__Dataset__.
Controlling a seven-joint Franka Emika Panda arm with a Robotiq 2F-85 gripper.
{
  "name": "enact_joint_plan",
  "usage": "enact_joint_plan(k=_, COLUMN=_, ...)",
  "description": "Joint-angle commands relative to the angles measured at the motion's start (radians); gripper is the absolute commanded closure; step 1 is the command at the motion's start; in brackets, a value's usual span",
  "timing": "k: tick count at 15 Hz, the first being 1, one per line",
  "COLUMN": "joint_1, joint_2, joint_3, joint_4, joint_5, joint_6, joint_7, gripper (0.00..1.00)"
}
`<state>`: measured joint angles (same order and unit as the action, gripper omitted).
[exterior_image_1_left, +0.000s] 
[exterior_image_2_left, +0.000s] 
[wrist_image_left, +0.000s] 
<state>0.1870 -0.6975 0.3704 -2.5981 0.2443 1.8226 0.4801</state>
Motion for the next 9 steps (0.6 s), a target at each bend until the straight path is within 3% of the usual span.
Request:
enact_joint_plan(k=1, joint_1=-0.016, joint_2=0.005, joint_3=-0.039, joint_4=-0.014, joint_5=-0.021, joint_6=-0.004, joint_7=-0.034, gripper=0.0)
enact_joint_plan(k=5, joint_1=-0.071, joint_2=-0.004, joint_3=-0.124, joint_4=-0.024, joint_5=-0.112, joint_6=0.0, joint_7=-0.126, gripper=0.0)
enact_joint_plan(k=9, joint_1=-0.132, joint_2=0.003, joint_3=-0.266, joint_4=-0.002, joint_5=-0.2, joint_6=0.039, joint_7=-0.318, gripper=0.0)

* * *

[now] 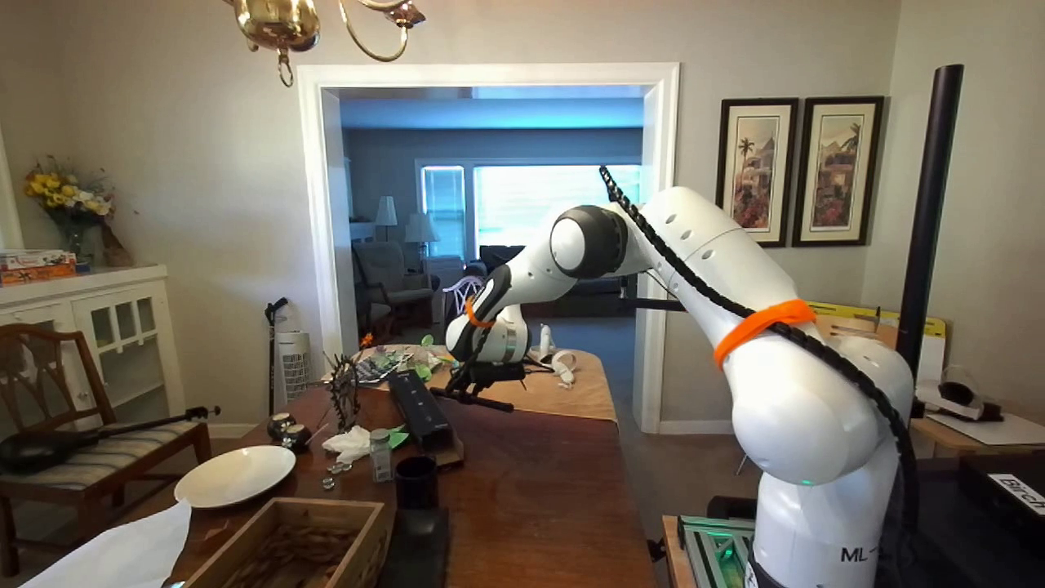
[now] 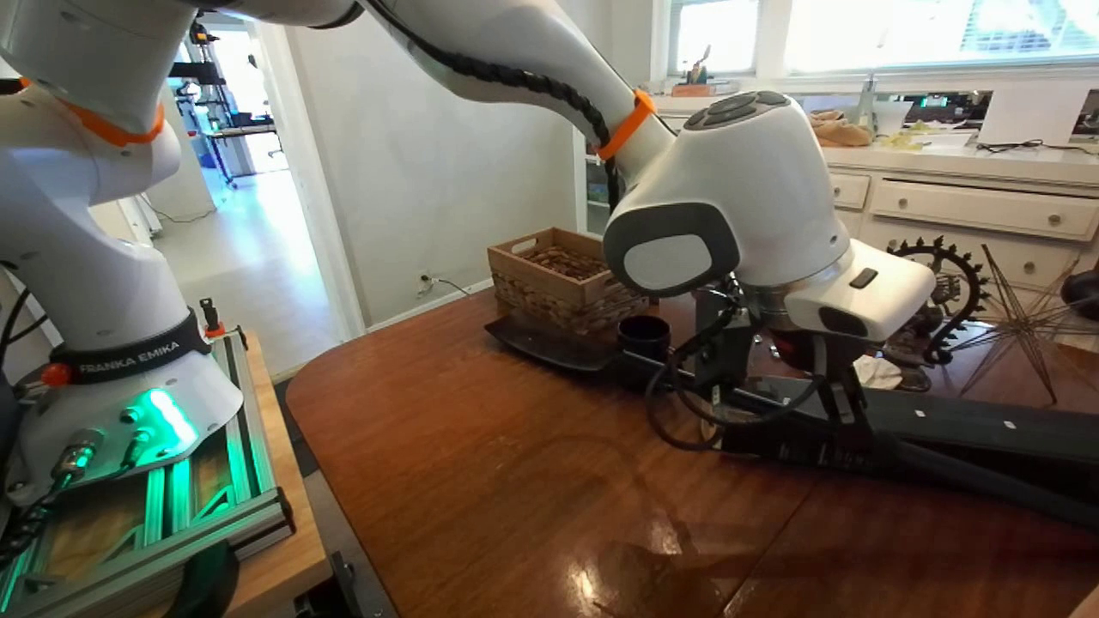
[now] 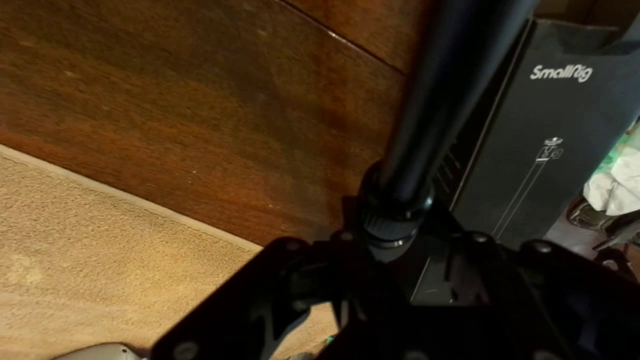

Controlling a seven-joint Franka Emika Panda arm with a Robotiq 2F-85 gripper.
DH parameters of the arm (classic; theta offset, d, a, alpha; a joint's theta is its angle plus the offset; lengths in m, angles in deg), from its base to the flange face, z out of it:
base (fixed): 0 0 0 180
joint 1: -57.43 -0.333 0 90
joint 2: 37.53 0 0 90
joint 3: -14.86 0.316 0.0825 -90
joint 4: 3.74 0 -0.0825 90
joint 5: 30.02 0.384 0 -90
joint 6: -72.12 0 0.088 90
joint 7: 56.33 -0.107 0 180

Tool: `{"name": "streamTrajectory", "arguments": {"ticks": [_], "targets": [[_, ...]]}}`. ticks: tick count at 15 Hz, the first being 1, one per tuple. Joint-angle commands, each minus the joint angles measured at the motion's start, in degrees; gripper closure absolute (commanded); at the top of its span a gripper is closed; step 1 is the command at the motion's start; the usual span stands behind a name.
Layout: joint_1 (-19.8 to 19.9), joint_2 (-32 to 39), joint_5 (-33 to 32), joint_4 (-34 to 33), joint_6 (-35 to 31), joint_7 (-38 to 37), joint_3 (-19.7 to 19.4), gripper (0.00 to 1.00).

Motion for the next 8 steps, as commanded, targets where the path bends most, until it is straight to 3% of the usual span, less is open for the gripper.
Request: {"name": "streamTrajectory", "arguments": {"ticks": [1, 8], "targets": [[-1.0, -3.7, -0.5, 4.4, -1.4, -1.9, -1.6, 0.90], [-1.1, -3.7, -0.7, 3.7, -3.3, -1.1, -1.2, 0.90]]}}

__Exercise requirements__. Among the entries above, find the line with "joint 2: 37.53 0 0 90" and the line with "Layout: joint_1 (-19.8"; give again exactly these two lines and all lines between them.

__Answer section__.
joint 2: 37.53 0 0 90
joint 3: -14.86 0.316 0.0825 -90
joint 4: 3.74 0 -0.0825 90
joint 5: 30.02 0.384 0 -90
joint 6: -72.12 0 0.088 90
joint 7: 56.33 -0.107 0 180

Tool: `{"name": "streamTrajectory", "arguments": {"ticks": [_], "targets": [[_, ...]]}}`. ticks: tick count at 15 Hz, the first being 1, one per tuple. Joint-angle commands, each minus the joint angles measured at the motion's start, in degrees; gripper closure absolute (commanded); at the top of its span a gripper is closed; step 1 is the command at the motion's start; the usual span stands behind a name.
Layout: joint_1 (-19.8 to 19.9), joint_2 (-32 to 39), joint_5 (-33 to 32), joint_4 (-34 to 33), joint_6 (-35 to 31), joint_7 (-38 to 37), joint_3 (-19.7 to 19.4), gripper (0.00 to 1.00).

No further output is expected for this exercise.